## What is being asked
Among the lines below, take the one holding "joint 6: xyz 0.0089", the one holding "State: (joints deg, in", and all lines between them. Set them down exactly.

## Task input

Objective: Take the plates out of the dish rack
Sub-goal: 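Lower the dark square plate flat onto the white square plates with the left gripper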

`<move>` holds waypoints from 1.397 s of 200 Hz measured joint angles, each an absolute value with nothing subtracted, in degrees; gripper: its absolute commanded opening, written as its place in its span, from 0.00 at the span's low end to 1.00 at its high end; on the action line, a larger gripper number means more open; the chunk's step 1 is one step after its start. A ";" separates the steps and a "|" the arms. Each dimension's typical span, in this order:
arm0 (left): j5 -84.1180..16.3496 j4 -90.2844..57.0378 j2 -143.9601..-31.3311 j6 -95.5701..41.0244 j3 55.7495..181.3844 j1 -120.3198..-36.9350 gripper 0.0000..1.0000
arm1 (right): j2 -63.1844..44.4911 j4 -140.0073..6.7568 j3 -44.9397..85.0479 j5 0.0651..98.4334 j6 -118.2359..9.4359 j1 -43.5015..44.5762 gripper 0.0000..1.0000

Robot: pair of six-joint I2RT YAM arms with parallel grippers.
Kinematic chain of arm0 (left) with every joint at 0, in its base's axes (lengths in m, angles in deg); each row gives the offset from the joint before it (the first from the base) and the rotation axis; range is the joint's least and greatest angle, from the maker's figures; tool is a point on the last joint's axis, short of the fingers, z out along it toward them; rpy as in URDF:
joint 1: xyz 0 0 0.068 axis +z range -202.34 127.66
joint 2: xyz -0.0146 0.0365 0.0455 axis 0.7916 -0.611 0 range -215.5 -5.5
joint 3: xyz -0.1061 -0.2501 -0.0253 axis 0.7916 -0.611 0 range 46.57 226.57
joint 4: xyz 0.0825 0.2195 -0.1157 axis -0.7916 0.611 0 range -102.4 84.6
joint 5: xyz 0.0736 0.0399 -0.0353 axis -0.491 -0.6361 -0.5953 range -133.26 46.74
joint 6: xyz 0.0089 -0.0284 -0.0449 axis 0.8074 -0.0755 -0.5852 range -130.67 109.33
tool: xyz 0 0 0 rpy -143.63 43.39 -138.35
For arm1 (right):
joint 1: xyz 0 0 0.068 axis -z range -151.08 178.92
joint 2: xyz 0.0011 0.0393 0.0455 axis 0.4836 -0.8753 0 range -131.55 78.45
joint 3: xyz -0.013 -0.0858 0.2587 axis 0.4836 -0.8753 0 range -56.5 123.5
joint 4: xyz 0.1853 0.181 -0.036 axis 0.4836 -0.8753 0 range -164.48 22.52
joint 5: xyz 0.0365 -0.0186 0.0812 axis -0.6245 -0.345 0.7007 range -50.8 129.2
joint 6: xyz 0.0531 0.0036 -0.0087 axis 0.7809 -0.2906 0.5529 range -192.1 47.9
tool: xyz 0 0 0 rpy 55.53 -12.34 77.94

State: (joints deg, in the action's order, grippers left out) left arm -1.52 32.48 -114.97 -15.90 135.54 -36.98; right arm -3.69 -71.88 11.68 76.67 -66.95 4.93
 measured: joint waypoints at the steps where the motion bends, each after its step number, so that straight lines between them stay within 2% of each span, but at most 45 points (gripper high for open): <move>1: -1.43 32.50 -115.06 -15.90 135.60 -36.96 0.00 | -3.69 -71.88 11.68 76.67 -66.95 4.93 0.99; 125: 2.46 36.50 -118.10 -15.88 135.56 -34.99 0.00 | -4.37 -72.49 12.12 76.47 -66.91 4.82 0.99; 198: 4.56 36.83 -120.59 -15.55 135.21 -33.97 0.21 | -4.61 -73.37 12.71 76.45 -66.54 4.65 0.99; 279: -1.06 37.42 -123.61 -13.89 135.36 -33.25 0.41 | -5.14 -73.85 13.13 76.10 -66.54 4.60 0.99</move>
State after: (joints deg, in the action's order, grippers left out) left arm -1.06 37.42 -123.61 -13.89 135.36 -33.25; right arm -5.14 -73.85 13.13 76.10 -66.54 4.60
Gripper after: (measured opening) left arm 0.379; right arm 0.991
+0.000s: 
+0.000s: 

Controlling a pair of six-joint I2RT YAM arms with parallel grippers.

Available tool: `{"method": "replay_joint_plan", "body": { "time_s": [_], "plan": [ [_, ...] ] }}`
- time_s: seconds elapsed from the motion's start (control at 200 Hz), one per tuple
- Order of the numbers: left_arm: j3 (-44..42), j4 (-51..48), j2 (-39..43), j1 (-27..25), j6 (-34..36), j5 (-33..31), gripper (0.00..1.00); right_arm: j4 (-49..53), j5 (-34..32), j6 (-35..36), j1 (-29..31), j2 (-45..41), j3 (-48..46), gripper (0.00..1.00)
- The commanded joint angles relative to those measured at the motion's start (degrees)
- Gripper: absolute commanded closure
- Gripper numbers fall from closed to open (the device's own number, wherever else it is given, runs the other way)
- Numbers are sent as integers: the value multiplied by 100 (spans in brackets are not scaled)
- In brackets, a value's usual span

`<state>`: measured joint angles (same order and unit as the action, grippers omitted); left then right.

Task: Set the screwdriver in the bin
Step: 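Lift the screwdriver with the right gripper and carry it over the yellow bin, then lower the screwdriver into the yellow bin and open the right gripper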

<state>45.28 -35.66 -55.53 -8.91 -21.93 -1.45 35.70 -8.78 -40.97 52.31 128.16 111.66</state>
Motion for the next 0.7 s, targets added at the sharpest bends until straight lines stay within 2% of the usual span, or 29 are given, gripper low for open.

## Answer
joint 6: xyz 0.0089 -0.0284 -0.0449 axis 0.8074 -0.0755 -0.5852 range -130.67 109.33
tool: xyz 0 0 0 rpy -143.63 43.39 -138.35
For arm1 (right):
joint 1: xyz 0 0 0.068 axis -z range -151.08 178.92
joint 2: xyz 0.0011 0.0393 0.0455 axis 0.4836 -0.8753 0 range -131.55 78.45
joint 3: xyz -0.013 -0.0858 0.2587 axis 0.4836 -0.8753 0 range -56.5 123.5
joint 4: xyz 0.1853 0.181 -0.036 axis 0.4836 -0.8753 0 range -164.48 22.52
joint 5: xyz 0.0365 -0.0186 0.0812 axis -0.6245 -0.345 0.7007 range -50.8 129.2
joint 6: xyz 0.0531 0.0036 -0.0087 axis 0.7809 -0.2906 0.5529 range -192.1 47.9
tool: xyz 0 0 0 rpy 55.53 -12.34 77.94

State: (joints deg, in the action's order, grippers left out) left arm -1.52 32.48 -114.97 -15.90 135.54 -36.98; right arm -3.69 -71.88 11.68 76.67 -66.95 4.93

The generated output is now complete.